2. The transformer as claimed in claim 1, wherein out of the plurality of secondary windings, part of the plurality of secondary windings having fewer number of turns are wound in the multifilar winding pattern with a primary winding in a single layer and remaining part of the plurality of secondary windings are wound with the bank winding pattern in subsequent layers.

3. The transformer as claimed in claim 2, wherein the multifilar winding pattern is wrapped over by a high voltage insulation tape wherein the high voltage insulation tape is configured to maintain a uniform surface.

4. The transformer as claimed in claim 1, wherein the plurality of secondary windings are wound with the high voltage wires.

5. The transformer as claimed in claim 1, wherein the plurality of secondary windings wound in the multifilar winding pattern is configured to achieve good coupling.

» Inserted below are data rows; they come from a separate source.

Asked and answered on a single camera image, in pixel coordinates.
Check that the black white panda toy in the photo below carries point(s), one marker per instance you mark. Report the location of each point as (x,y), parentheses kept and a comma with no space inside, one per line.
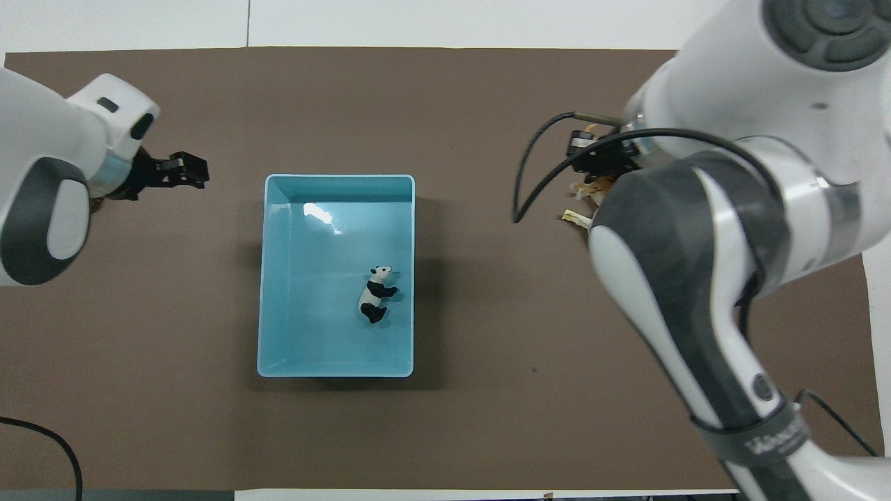
(376,296)

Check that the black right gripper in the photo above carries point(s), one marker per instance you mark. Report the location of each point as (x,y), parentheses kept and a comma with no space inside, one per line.
(612,156)

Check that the brown table mat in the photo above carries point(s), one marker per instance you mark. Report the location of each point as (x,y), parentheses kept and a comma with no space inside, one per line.
(487,313)

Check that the light blue storage box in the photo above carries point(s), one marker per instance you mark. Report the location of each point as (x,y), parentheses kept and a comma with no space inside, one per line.
(327,313)

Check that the orange tiger toy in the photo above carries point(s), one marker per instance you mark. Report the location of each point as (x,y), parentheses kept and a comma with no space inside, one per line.
(598,189)

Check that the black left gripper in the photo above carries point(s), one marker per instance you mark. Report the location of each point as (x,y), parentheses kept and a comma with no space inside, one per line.
(150,177)

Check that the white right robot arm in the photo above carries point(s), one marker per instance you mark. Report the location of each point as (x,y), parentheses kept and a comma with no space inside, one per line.
(731,209)

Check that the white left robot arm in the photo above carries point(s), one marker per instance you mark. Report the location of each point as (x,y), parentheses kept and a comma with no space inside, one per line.
(42,174)

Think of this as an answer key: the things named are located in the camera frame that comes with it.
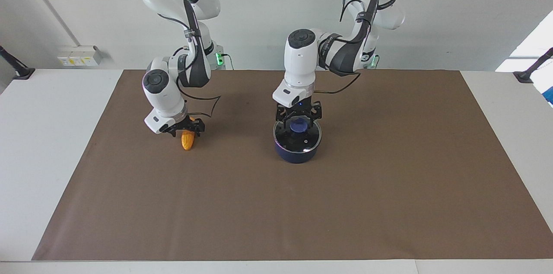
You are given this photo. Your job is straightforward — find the glass lid with purple knob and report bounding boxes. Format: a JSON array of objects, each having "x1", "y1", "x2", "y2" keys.
[{"x1": 275, "y1": 119, "x2": 322, "y2": 154}]

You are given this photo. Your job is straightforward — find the dark pot with purple handle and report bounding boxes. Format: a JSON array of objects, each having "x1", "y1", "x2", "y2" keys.
[{"x1": 274, "y1": 119, "x2": 322, "y2": 164}]

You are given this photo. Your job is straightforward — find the grey wall conduit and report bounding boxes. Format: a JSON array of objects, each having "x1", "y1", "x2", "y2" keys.
[{"x1": 16, "y1": 0, "x2": 81, "y2": 48}]

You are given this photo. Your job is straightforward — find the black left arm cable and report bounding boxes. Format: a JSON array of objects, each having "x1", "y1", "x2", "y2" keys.
[{"x1": 314, "y1": 0, "x2": 381, "y2": 94}]

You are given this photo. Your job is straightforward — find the black clamp stand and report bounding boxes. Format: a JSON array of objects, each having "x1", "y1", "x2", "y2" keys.
[
  {"x1": 0, "y1": 45, "x2": 36, "y2": 81},
  {"x1": 513, "y1": 47, "x2": 553, "y2": 84}
]

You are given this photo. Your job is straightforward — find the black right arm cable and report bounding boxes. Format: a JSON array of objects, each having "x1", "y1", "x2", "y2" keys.
[{"x1": 157, "y1": 0, "x2": 222, "y2": 118}]

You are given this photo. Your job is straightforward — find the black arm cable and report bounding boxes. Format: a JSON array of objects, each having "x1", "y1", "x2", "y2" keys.
[
  {"x1": 157, "y1": 0, "x2": 222, "y2": 118},
  {"x1": 314, "y1": 0, "x2": 381, "y2": 94}
]

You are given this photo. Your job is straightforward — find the yellow toy corn cob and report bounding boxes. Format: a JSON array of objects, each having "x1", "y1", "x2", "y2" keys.
[{"x1": 181, "y1": 130, "x2": 196, "y2": 151}]

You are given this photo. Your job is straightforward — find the white wall socket box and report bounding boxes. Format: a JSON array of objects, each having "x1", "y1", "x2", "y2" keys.
[{"x1": 57, "y1": 46, "x2": 103, "y2": 67}]

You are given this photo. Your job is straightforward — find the brown table mat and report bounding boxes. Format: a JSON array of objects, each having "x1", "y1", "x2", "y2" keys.
[{"x1": 32, "y1": 70, "x2": 553, "y2": 261}]

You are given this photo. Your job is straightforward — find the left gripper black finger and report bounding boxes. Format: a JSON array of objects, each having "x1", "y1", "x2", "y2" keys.
[
  {"x1": 302, "y1": 100, "x2": 324, "y2": 130},
  {"x1": 275, "y1": 104, "x2": 299, "y2": 133}
]

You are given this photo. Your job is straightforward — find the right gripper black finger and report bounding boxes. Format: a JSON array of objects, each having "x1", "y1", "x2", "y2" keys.
[
  {"x1": 165, "y1": 120, "x2": 184, "y2": 138},
  {"x1": 189, "y1": 117, "x2": 206, "y2": 138}
]

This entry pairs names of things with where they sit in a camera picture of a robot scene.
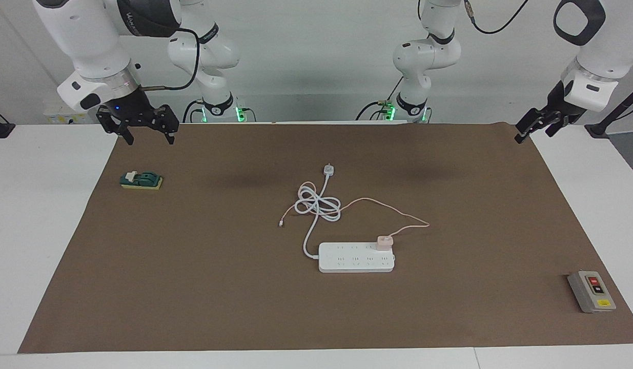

6. The transformer as claimed in claim 1, wherein the combination of the bank winding pattern and the multifilar winding pattern is configured to achieve reduced parasitic.

7. The transformer as claimed in claim 1, wherein the core of closed geometry is configured to achieve reduced EMI radiation.

8. The transformer as claimed in claim 1, wherein the plurality of high voltage wires is configured to achieve high voltage isolation.

9. The transformer as claimed in claim 8, wherein the high voltage isolation is achieved up to 25 kilo volt.

10. The transformer as claimed in claim 1, wherein the transformer is realized with a winding capacitance of less than 1nF and leakage inductance of less than 1.8% of a primary magnetizing inductance.